Hitchcock came from two very different films, both undisputed masterpieces: the commercial flop of "Vertigo" (partly attacked even by some American critics) and the success of "North by Northwest". Producers pushed for the English director to continue making spy movies, or at most classic whodunits, which the public loved and which were sure to bring further triumphs. Yet Hitchcock seemed restless, and at barely 60 was no longer willing to tolerate the whims of producers or similar. His secretary, Peggy Robertson, passed onto her employer, in 1959, a book (after reading a positive review in a magazine), namely Robert Bloch's "Psycho", based on the crimes of Ed Gein, known as the "Butcher of Plainfield," one of the most ferocious serial killers ever to appear in the US and "almost" a neighbor of Bloch himself (they were separated by 64 km). Hitchcock liked the book and proposed the idea to Paramount, which immediately refused. The idea seemed daring, the film could turn into something excessively cruel (and therefore off-putting for an audience used to less violent shocks) and, above all, the budget seemed enormous. Hitchcock, who at the time was working steadily on his famous show Alfred Hitchcock Presents (one of the first directors to see the medium's potential), counter-offered proposing to use the technicians, equipment, and soundstages (with a few rare exceptions) from the television show. At that point, Paramount agreed, without knowing the film would become Hitchcock’s greatest commercial success and one of the most "gigantic" of all time, but rather predicting a flop which would nevertheless entail manageable economic loss.

"Psycho" is, above all, a masterpiece of storytelling and technique, a cat-and-mouse game that Hitchcock "organizes" with the viewer, providing conflicting interpretive cues so as to continually throw them off balance. It opens with a famous tracking shot which moves from the scorching asphalt of Phoenix straight into a seedy motel room, continually broken up by an alternation of horizontality and verticality (the verticality of the house vs the horizontality of the motel; the window blinds and the bed headboards), perpetually divided between highs and lows (the roads the protagonist travels until she, unwittingly, reaches Norman Bates's motel, and the rain that falls heavily on objects and people), hammered by a brutal soundtrack by Bernard Herrmann and an ever-present sense of anxiety and amazement that keeps the tension sky-high, even in the second part despite the protagonist’s disappearance. The famous shower scene (a true masterpiece of camera movement and editing, which took 7 days to film) is now studied in every film school: to be memorized is the very slow sequence which starts from an extreme close-up of the corpse’s eye and ends on the full shot of the body lying on the floor (which, technically, contains something from the Russian experimental cinema of the so-called Cineocchio).

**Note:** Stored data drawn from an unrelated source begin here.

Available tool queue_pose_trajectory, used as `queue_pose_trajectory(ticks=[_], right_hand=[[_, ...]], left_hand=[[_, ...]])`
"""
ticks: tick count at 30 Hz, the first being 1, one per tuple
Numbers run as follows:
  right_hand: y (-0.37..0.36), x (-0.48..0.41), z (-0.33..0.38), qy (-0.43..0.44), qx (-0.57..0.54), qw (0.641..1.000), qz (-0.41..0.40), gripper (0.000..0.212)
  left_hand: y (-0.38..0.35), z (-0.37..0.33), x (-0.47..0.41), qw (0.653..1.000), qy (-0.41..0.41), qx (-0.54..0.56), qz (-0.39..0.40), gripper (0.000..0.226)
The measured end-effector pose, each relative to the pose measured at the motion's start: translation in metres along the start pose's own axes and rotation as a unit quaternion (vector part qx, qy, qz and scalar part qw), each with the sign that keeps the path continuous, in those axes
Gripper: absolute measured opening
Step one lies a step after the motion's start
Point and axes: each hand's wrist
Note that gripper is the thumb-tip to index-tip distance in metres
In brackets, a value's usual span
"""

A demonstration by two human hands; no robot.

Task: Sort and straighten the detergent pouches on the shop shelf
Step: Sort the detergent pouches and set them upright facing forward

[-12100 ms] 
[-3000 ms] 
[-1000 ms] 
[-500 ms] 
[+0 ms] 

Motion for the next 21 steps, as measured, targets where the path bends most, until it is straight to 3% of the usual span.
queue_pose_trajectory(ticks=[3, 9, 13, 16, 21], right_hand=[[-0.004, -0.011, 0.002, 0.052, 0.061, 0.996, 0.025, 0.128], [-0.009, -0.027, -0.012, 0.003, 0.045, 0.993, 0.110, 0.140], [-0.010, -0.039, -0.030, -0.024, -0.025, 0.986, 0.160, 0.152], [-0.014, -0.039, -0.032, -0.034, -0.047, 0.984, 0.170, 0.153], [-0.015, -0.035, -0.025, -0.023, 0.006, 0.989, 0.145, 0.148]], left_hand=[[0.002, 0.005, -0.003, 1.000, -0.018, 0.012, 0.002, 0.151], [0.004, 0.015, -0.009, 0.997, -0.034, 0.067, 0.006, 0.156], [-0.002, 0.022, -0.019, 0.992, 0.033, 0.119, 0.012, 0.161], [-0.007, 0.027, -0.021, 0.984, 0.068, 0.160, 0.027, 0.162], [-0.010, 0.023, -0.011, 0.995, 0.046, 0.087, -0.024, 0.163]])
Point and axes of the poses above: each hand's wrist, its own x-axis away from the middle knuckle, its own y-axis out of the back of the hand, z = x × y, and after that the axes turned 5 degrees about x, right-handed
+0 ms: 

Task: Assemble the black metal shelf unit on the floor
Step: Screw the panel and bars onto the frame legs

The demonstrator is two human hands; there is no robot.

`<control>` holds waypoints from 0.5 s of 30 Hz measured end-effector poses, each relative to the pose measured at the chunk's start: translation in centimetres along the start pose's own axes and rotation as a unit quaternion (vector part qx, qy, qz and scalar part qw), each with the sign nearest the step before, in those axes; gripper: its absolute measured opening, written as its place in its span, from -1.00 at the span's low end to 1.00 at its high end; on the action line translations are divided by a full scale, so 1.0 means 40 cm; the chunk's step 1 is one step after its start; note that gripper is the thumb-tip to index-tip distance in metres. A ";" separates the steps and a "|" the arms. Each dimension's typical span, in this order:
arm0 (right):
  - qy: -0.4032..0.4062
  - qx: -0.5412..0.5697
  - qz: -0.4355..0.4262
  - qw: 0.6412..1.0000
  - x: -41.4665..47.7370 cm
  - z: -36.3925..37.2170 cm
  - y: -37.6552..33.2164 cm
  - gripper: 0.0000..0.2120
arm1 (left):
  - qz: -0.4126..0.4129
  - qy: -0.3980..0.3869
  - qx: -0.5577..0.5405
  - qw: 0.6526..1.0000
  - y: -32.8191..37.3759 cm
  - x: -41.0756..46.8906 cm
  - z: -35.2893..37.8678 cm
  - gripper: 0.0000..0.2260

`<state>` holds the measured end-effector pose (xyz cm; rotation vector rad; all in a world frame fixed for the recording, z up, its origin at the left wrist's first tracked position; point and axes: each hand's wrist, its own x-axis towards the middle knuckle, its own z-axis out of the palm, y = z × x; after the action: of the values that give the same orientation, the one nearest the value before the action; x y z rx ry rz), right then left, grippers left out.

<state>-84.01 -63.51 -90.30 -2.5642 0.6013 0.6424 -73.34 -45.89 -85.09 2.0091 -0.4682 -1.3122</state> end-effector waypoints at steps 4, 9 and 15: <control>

With a truly fascinating sense of décore: Norman Bates’s motel is inspired by an Edward Hopper painting from 1925. And it is a delightful mix of whodunit, thriller, and horror overtones. Certainly, the psychological sketching of Marion Crane (the protagonist, played convincingly by Janet Leigh) seems perhaps less sharp compared to that of Norman Bates/Anthony Perkins (poor Perkins, over time, would be sucked into this role and eventually create his own version in 1986's "Psycho III"). The mentally dissociated psychopath, lover of taxidermy (who in fact stuffs his mother, mummifying her in the basement), is a textbook clinical case like few seen onscreen, and the excess of brutality (nowadays far less impactful) was one of the main criticisms raised by the specialized press at the time, but it was also one of the reasons for its huge public success (with some trivia: it was the first film in cinema history to show a toilet, a detail that was scandalous at the time; the "premature" death of the protagonist convinced Hitchcock to place notices at the entrance of every theater in the world warning "no one admitted after the film starts").

Everyone has copied it, or tried to; some even remade it ("Psycho", 1998, by Gus Van Sant), there have been films recounting its troubled production ("Hitchcock", 2012, by Sacha Gervasi), and TV series derived from it (in 1987, "Bates Motel", and a longer one produced from 2013 to 2017), essays and treatises of all kinds have been written about it. And critics weren’t always kind when, in 1960, they saw a film so revolutionary and, to them, disgraceful: "A stain in an honorable career" (Bosley Crowther, "New York Times"); "No search for humanity in the characters, nor for dramatic truth [...] only the futile, academic, and often irritating play of intelligence carried to the extreme, and unfortunately supported by the most academic and worn-out conventions" (Nino Ghelli, "Rivista del Cinematografo"); "[...] and if the camera, under Hitchcock’s direction, here and there tends to overemphasize some points of the story, well, it can be forgiven" (Gene Arneel, "Variety"). It was much loved by the Cahiers du Cinema with Truffaut at the helm. With a budget of $806,947, it grossed 32 million.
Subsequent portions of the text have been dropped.